Project Research Essays
Money, Algorithms, and the Question of Value
An early text tracing the conceptual origin of Post Capitalistic Auction through money, algorithms, art markets, and value systems beyond price.
In October 2018, the whole world was shocked when Banksy destroyed his own painting the moment it was sold at Sotheby's for 1.4 million dollars. Half a year earlier, at the premiere of Post Capitalistic Auction in Bergen, something structurally similar had already taken place, except that it was a bidder, not the artist, who proposed the destruction. One bidder offered, for a work on paper by Toril Johannessen, to destroy the physical work, and then to spend fifteen minutes every day, for the rest of his life, reading aloud the phonetic words printed on it, so that the work would go on existing in his voice and his time instead of on paper. The artist accepted, and the bid became a binding transaction. Even before the premiere, the artist Anders Jonsson had asked me, half joking, what would happen if someone bid to burn his work.
I am often asked where the idea came from. It goes back to a casual conversation with my cousin when I was an 18-year-old freshman, which ended with me asking: why do artworks end up in the hands of the rich? Why isn't it people who really understand art and artists who own their work? Why does money decide everything? His silence and indulgent smile told me that everyone had already agreed on the answer. By repeating this story again and again, I have become more and more aware that what struck me then was not the art market as such, but the totality of a value system in which no other currency was even conceivable.
Growing up in Beijing, I watched China produce billionaires overnight, and I watched the media rank universities by the number of billionaires among their alumni, as if this were the most natural measure of a school's worth. In the capitalist West the logic is the same, only older and better dressed. As Henri Neuendorf, a journalist at artnet Berlin, observes, some participants in the art market are certainly in it purely for the money. And regardless of who is buying, in an auction environment it is always and only money that talks, in an exchange where artists have no voice.
Since the Bergen premiere, I have been reading widely around these questions: Paul Mason on post-capitalism, Kevin Kelly on the inevitable trends of technology, Viktor Mayer-Schönberger on data capitalism, Yuval Noah Harari's lessons for this century. Meanwhile the world kept supplying material. Google puts museum collections online; the new rich of Silicon Valley explore blockchain; the selfie enters Tate. Information technology is reshaping how art is accessed, owned, and judged, and with it the question of value returns in a new form.

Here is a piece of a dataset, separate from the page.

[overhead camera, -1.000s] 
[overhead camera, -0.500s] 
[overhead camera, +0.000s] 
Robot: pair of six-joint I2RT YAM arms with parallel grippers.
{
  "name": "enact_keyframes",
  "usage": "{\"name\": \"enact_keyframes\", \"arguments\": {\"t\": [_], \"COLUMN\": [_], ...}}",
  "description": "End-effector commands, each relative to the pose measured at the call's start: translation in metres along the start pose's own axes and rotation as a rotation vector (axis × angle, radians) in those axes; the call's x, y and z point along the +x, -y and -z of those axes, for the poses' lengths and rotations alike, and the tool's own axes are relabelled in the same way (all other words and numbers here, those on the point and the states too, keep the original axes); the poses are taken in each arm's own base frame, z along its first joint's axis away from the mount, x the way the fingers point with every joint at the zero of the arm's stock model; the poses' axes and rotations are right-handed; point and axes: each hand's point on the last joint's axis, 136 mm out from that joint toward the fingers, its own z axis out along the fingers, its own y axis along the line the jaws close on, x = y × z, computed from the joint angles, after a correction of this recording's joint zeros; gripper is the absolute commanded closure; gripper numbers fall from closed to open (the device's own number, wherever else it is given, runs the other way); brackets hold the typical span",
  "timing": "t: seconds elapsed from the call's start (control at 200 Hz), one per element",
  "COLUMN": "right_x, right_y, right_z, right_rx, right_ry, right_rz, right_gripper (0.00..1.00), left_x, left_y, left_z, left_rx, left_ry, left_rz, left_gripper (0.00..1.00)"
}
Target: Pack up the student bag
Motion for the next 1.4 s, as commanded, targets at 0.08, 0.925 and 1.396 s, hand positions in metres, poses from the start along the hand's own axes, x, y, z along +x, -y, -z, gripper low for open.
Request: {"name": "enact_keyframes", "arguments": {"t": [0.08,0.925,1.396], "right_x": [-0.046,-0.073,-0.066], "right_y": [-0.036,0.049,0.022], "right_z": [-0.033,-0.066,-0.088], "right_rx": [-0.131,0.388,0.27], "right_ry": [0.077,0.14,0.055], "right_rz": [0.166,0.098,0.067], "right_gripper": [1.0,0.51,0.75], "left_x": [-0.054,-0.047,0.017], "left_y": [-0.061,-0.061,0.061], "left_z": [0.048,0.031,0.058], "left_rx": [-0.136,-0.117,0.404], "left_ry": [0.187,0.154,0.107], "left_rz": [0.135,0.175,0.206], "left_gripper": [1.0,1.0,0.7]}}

Data alone decides nothing; it is the algorithm that turns data into judgment. Whoever writes the algorithm writes the values into it, usually without ever declaring them. And the frontier keeps moving: futurologists warn that genetic technology may one day dissolve even the last equality we hold, the equality of everyone before death. If the ability to extend life becomes a commodity, the question of why money decides everything stops being a question about art. The design of technical and social systems always carries assumptions about what counts, and those assumptions are being written now, mostly by money.
Post Capitalistic Auction is a real auction in which money, opportunity, exchange, and understanding are equal currencies. The bids are binding, the transactions are real, and the artists themselves decide whose offer wins. The auction does not simulate an alternative value system; for one evening, it operates one, and everyone present, bidder, artist, panellist, or audience, has to make their decisions inside it.
Bringing PCA to Yokohama places the experiment in a context where art, design, and technology have long been intertwined, and where the relationship between craft, market, and innovation has its own deep history. I am curious what this ecology will make of the mechanism, and what the mechanism will reveal about it.
Making a work of art is like watching one's ideas grow a body and start to act in the world. Whatever else this auction produces, I have come to believe one thing: the moment one stops taking for granted the idea that money rules everything, the change has already started.